The room was vastly different to the bathroom and blue-eyed boy in it in a number of ways. Firstly, because its array of colours was limited to heavy plum and maroon leather, with no splash of brightness no matter how out of place it would've been. Secondly, because there was nothing contradictory or unexpected about it. The room looked exactly how you would expect an office in an adolescent mental institution to look – dark, gloomy, and authoritative.

The severely-shining gold plaque bearing the head doctor's name was certainly the latter.

"Hello," she smiled tightly, folding her hands neatly on the desk in front of her. Ida noticed that the liver-spotted left was lacking the gold sheen of a wedding ring to match the patronising plaque, and snidely thought to herself that she wasn't surprised, given how high up her own ass the doctor's permed head already seemed to be. "You must be Ada."

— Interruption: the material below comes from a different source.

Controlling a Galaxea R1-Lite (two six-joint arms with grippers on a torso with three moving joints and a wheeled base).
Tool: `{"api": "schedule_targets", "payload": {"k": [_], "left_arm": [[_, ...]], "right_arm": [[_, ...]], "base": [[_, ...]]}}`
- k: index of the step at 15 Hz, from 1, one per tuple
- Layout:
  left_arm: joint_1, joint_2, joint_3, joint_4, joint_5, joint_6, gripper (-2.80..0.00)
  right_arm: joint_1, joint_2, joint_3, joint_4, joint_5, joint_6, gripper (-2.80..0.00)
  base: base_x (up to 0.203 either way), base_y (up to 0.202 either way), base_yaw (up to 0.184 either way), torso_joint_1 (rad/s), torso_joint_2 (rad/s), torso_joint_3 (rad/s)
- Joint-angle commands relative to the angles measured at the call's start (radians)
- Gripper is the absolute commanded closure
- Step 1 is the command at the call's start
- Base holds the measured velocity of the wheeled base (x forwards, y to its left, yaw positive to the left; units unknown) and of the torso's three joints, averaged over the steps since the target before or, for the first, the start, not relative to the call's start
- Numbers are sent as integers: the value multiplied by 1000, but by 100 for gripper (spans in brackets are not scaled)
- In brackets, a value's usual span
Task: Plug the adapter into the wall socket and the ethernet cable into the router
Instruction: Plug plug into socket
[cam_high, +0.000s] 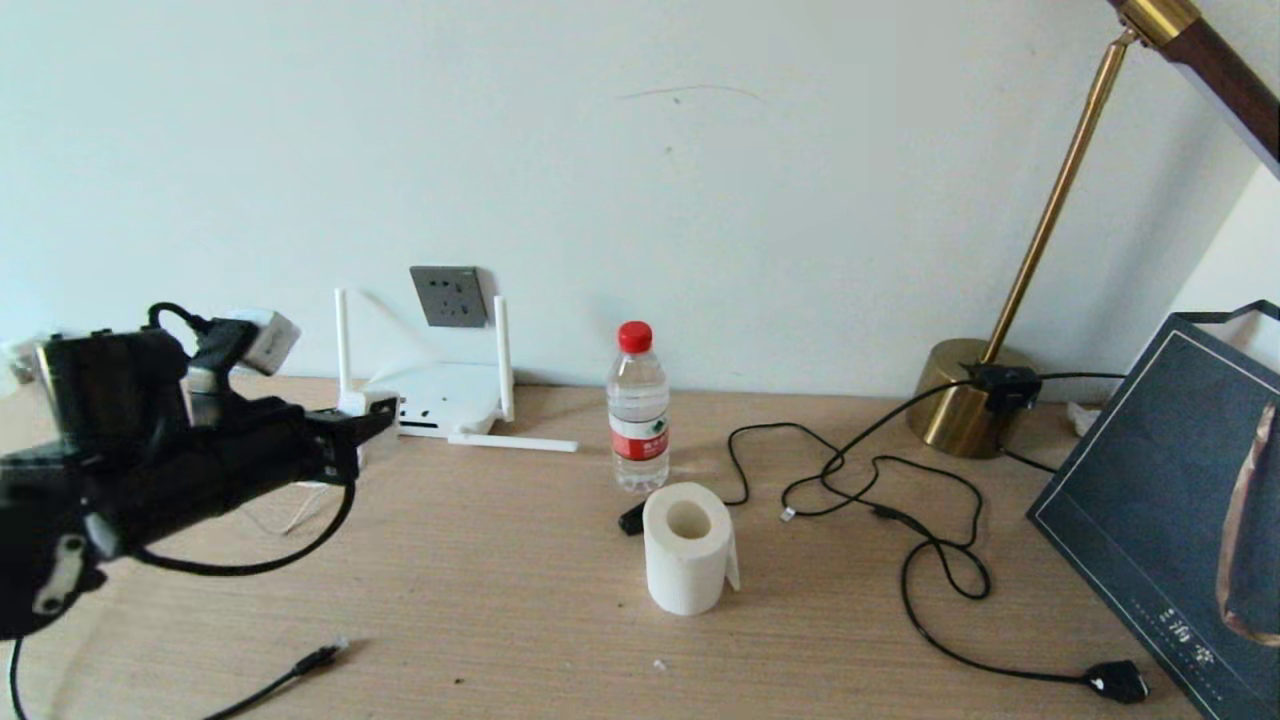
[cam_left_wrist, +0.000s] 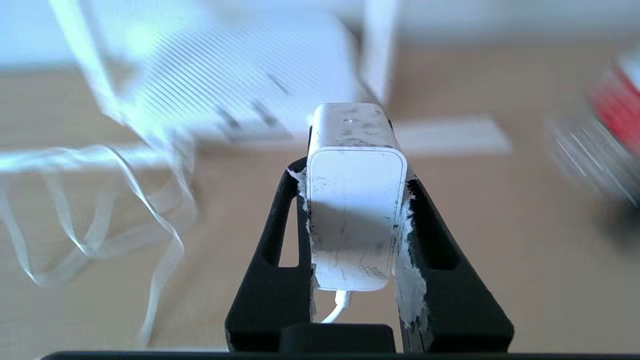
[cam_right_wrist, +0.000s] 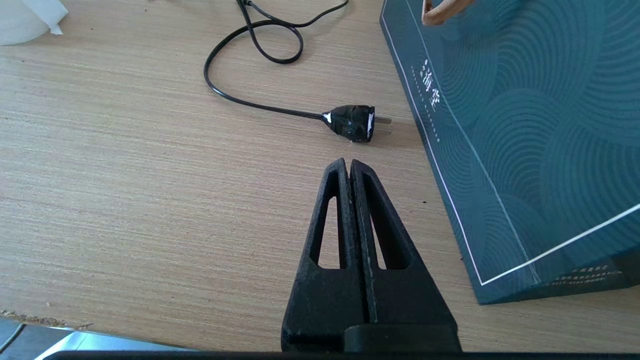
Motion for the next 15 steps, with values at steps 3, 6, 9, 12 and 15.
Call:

"It's Ida," Ida responded, looking down at the two slight bulges that her lighter and cigarettes had put in both socks. "My file is right there."

"Ida," her mother murmured, adjusting her black handbag by her side. She looked very small, right then, with her red coat done all the way up to the top button and complementing the rims of her eyes. She gave Ida and equally small smile, which – alongside everything else – didn't make her feel anything besides bored.

Bored, and pink seashell empty.

"Be polite, please."

"That's quite alright, dear," the doctor smiled, with far too big a dose of sweetness in her tone to be mistaken for genuineness. "She's alright. Now, Ida, welcome to Highgate Institution."

Highgate. Now that was fucking fitting – almost comical, actually, given the literal high metal gates armed with violent spikes that lined the bleak building, whose dull brick was the exact colour of dried blood. Ida remembered how the hospital had looked through the rain-stained passenger window, towering in front of a backdrop of bone-gray, Nathan's-sweater-sky and ripe for a reprisal of American Horror Story's second season. She remembered thinking of how the hospital looked like it hadn't graduated from the goddamn 1950s, back when the mentally ill were stuffed into strait jackets and left to rot in dismal cells without a hint of sunlight.

Ida remembered thinking that all Highgate hospital needed was a kiss of barbed wire and a couple of patients clad in Hannibal Lecter face-masks, strapped to tables and screaming, to complete the horrific, cinematic, fucking cliche of a picture.

"Dear," the doctor repeated, smiling so falsely that Ida wondered if it hurt, "before we get down to business, why don't you pop those lovely pearl earrings on my desk right here?"

She gestured to the small earrings Ida had half-forgotten she was wearing, then irritatingly patted a spot on her desk.

"We can't allow jewellery here, I'm afraid," she informed her, faux-sadly, taking the earrings that Ida handed to her with overdone thanks and setting them down on top of her file. "Too much of a risk. You could harm yourself or others, or others could harm themselves. The possibilities, all horrible, are endless. Don't you agree, dear?"